▸ **EXERCISE**:
Repeat exactly each line of the material, starting from the line that contains "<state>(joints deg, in" and finishing with the final line.

Start of PROVIDED MATERIAL

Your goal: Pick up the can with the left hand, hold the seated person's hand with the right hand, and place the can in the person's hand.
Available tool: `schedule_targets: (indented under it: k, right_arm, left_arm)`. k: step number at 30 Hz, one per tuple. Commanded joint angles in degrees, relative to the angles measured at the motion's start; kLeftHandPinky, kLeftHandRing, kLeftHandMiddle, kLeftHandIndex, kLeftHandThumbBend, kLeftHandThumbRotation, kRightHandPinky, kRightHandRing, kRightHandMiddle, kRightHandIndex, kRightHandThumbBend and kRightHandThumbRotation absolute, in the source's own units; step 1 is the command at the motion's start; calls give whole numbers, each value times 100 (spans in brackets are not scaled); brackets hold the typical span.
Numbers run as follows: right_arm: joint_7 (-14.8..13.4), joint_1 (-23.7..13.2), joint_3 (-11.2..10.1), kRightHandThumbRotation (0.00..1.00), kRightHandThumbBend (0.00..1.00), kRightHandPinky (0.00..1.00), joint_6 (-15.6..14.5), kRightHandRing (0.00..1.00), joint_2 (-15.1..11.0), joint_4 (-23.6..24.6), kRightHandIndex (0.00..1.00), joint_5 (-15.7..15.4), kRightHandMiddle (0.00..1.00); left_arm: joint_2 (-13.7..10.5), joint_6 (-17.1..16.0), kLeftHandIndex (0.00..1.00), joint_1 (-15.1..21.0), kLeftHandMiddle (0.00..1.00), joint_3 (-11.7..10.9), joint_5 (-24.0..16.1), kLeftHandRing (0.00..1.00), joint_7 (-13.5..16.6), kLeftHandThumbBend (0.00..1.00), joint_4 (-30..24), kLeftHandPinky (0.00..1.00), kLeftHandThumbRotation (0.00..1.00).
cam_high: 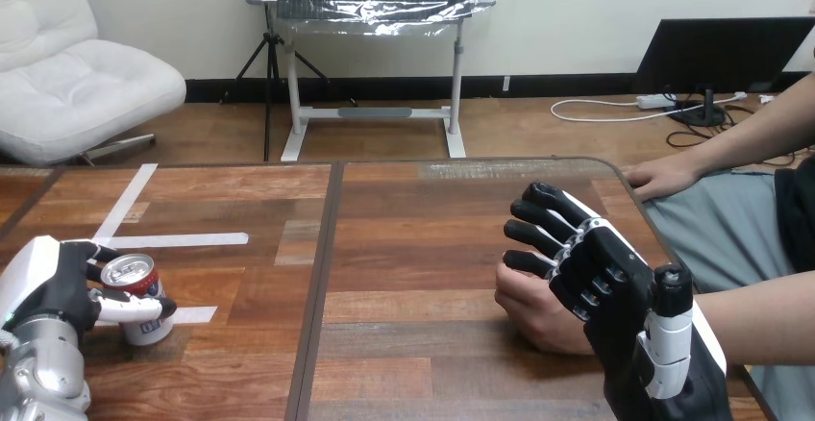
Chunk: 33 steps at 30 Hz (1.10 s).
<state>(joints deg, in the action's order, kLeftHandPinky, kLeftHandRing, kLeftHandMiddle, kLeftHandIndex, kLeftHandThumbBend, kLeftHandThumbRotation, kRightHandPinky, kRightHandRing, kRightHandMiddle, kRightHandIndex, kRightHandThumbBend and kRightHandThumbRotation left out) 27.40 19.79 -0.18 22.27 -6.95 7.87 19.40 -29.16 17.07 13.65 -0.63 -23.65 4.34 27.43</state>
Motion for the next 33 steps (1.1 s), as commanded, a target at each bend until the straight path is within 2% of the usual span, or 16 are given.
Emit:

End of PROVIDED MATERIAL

▸ **EXERCISE RESPONSE**:
<state>(joints deg, in the action's order, kLeftHandPinky, kLeftHandRing, kLeftHandMiddle, kLeftHandIndex, kLeftHandThumbBend, kLeftHandThumbRotation, kRightHandPinky, kRightHandRing, kRightHandMiddle, kRightHandIndex, kRightHandThumbBend and kRightHandThumbRotation left out) 27.40 19.79 -0.18 22.27 -6.95 7.87 19.40 -29.16 17.07 13.65 -0.63 -23.65 4.34 27.43</state>
Motion for the next 33 steps (1.1 s), as commanded, a target at each bend until the straight path is within 2% of the usual span, or 16 are given.
Emit:

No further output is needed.